Brexit was the issue that won the last general election for the Tories but botching it may well lose them the next. The Red Wall was attracted by the promise that after sovereignty was wrested back from Brussels, the UK would be able to control its immigration policy and employers would have to pay their workers more.

Instead, net immigration – the legal kind, nothing to do with small boats – hit 745,000 in 2022. This is double pre-Brexit levels and far higher than the government expected. No one knew quite how the new visa toolkit would work, and ministers are now scrambling to curb numbers. Higher salary thresholds have been imposed and rules on bringing over dependants have been tightened. The quarterly immigration figures published next week will be vital to Sunak’s claim to be making progress.
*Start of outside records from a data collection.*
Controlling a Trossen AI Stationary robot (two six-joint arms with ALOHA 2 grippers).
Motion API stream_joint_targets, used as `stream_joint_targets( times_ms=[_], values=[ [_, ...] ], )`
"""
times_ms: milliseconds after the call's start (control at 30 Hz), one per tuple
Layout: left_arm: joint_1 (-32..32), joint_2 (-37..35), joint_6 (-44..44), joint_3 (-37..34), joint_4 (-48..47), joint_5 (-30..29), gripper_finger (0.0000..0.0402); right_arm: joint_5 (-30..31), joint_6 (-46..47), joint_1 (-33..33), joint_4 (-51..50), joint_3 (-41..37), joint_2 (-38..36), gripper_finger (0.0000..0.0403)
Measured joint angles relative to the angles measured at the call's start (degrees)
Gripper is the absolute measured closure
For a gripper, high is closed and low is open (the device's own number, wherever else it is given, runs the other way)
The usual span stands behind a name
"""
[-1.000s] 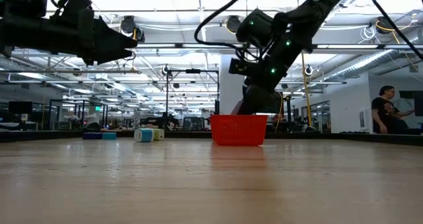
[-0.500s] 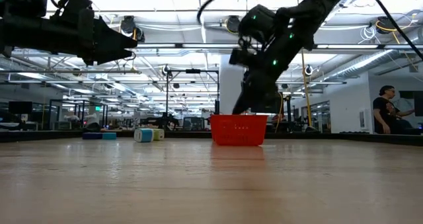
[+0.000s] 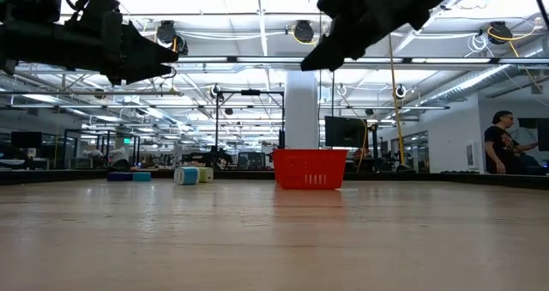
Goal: Pick & Place Office items
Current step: Put the blue digital clock into the bottom red basket
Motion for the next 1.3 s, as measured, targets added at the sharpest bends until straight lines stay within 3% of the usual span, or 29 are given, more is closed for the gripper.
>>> stream_joint_targets(
  times_ms=[133, 400, 667, 767, 900, 1133, 1300],
  values=[
    [0.00, 0.00, -0.69, 0.00, 0.09, -0.02, 0.0014, -0.01, -0.62, -0.12, 5.76, -4.46, -3.83, 0.0305],
    [-0.09, 0.00, -10.84, 0.00, 0.15, 4.53, 0.0027, -1.41, 8.15, -2.93, 34.39, -19.04, -8.46, 0.0308],
    [0.67, 0.00, -26.60, 1.07, -4.73, -9.56, 0.0046, 5.51, 5.00, -4.26, 45.42, -26.91, -11.22, 0.0309],
    [2.08, 0.02, -28.82, 3.91, -13.66, -10.08, 0.0048, 5.30, 3.50, -4.24, 45.70, -28.16, -12.50, 0.0308],
    [4.98, 0.04, -35.71, 10.55, -33.74, -11.36, 0.0044, 5.59, 4.51, -4.24, 45.67, -28.51, -13.87, 0.0310],
    [15.56, 2.32, -55.01, 22.33, -71.19, -11.41, 0.0044, 13.63, 3.92, -5.22, 46.17, -28.51, -14.20, 0.0292],
    [26.04, 7.66, -55.78, 23.67, -76.00, -6.09, 0.0044, 15.75, 7.15, -8.76, 51.41, -28.51, -14.91, 0.0258]
  ],
)
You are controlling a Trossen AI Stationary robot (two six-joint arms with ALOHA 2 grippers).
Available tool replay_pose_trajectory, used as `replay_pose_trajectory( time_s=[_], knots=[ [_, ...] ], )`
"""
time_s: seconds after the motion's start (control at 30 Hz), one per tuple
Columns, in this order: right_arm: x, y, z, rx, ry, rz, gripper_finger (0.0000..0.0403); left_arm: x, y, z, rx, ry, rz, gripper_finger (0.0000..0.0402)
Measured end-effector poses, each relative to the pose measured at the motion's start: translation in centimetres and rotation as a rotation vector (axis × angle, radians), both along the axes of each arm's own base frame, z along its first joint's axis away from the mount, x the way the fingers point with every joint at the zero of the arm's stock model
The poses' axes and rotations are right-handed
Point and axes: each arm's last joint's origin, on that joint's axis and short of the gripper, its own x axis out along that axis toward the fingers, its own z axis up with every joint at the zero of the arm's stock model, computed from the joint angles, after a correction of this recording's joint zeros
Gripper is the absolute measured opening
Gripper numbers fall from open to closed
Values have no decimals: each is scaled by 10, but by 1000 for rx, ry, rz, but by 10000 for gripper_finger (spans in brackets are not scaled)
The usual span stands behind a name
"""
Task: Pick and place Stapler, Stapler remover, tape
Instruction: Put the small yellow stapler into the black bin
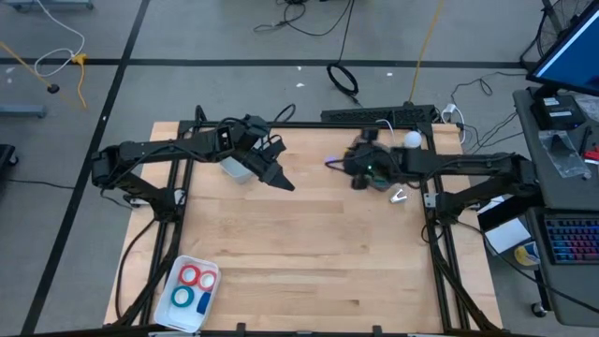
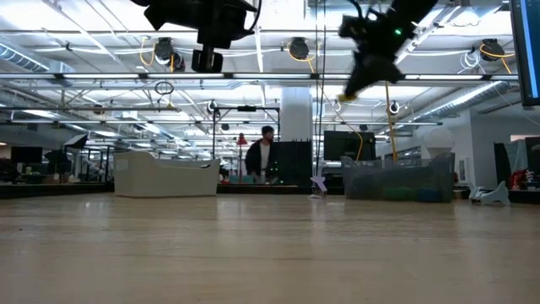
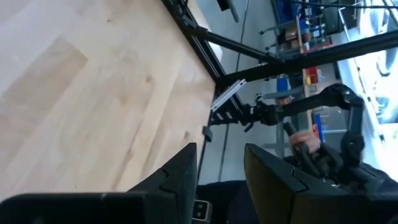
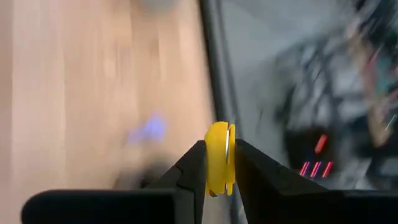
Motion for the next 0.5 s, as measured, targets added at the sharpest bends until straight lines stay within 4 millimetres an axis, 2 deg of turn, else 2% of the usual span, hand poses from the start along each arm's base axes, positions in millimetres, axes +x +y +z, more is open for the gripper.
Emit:
replay_pose_trajectory(
  time_s=[0.13, 0.27, 0.5],
  knots=[
    [-23, -9, -12, 180, 117, -121, 67, 0, 2, 0, 21, -3, 19, 131],
    [-36, -18, -21, 375, 163, -179, 66, -1, 5, 1, 23, -8, 31, 131],
    [-51, -30, -49, 500, 223, -258, 66, -1, 7, 1, 39, -16, 31, 131]
  ],
)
Labour has the inverse problem to the Tories: the leadership is more migrant sceptic than its backbenchers

Asylum claims fell by about a third over the course of last year, with an even faster drop for health and social care visas. After peaking at 18,300 a month the summer before last, these had collapsed to 2,400 last month. This strategy may leave the NHS depleted and universities howling at a drop in foreign students paying higher fees, but right now many Tories remain indifferent. ‘I wouldn’t give a damn if ten mediocre universities dependent on dodgy visas collapsed,’ says one former cabinet minister.

James Cleverly, the Home Secretary, has promised ‘the biggest ever cut in net migration’. He’s keen to stress that the UK’s Rwanda scheme is closely in line with mainstream European opinion. Just last week, Friedrich Merz, the leader of Germany’s Christian Democrats, said that Britain’s Rwanda plan is ‘something we can emulate’. ‘It’s a long way from the open borders of 2015,’ remarks one minister.